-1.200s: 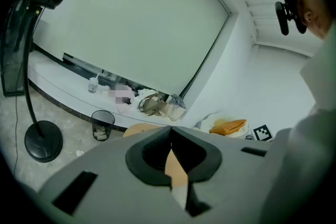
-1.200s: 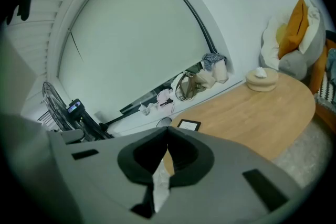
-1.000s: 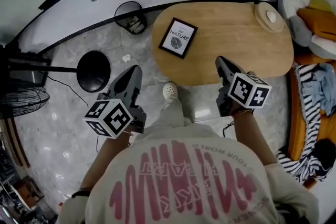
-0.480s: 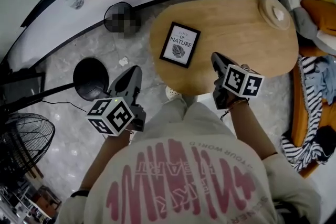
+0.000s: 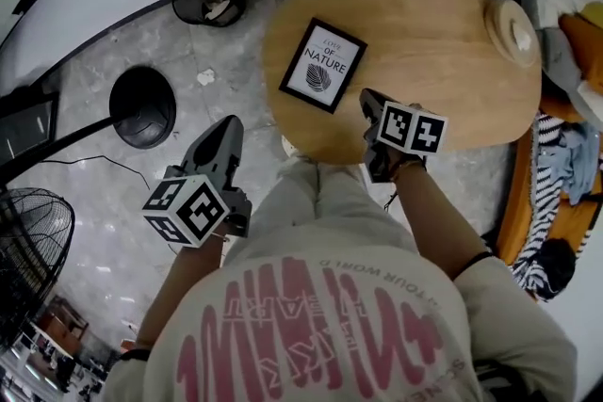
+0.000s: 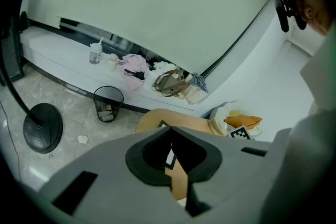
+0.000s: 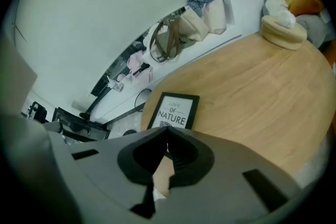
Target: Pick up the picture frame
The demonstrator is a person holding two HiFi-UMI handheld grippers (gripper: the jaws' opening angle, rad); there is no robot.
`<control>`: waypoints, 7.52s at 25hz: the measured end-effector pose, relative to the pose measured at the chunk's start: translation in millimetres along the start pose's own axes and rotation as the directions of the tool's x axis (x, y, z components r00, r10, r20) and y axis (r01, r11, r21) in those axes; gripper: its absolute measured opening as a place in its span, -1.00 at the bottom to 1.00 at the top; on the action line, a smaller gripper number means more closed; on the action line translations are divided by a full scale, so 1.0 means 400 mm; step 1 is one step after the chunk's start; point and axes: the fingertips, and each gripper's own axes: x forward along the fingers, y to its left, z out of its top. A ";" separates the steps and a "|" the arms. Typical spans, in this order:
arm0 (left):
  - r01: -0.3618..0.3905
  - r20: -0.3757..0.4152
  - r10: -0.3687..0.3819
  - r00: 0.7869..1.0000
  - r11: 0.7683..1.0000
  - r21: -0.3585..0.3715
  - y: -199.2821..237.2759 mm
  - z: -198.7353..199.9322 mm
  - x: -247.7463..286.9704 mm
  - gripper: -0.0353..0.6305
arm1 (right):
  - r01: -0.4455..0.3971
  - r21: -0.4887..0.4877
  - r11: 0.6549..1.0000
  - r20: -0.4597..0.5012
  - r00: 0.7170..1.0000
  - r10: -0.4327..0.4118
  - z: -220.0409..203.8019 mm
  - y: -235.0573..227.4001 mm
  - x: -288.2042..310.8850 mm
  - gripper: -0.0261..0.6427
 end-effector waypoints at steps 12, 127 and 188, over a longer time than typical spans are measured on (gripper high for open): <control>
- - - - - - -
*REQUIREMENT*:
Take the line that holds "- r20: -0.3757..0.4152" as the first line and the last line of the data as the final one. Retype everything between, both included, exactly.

*RESPONSE*:
  - r20: -0.3757..0.4152
  - r10: -0.3687..0.3819
  - r00: 0.7869..1.0000
  - r11: 0.7683..1.0000
  - r21: -0.3585..0.3715
  - y: -199.2821..237.2759 mm
  - z: -198.7353..199.9322 mm
  - x: -247.7463..286.9704 mm
  - gripper: -0.0353..0.6305
arm1 (right):
  - r01: -0.4455..0.3971
  - r21: -0.4887..0.4877
  - r11: 0.6549..1.0000
  - r20: -0.4597..0.5012
  - r00: 0.7170..1.0000
  - r10: -0.4327..0.4118
  - z: -220.0409..203.8019 mm
  - y: -235.0573..227.4001 mm
  - x: -288.2042..310.8850 mm
  - gripper: -0.0261..0.6427
 end-effector waypoints at steps 12, 127 and 188, over a longer time than typical spans are measured on (gripper high for open): <control>

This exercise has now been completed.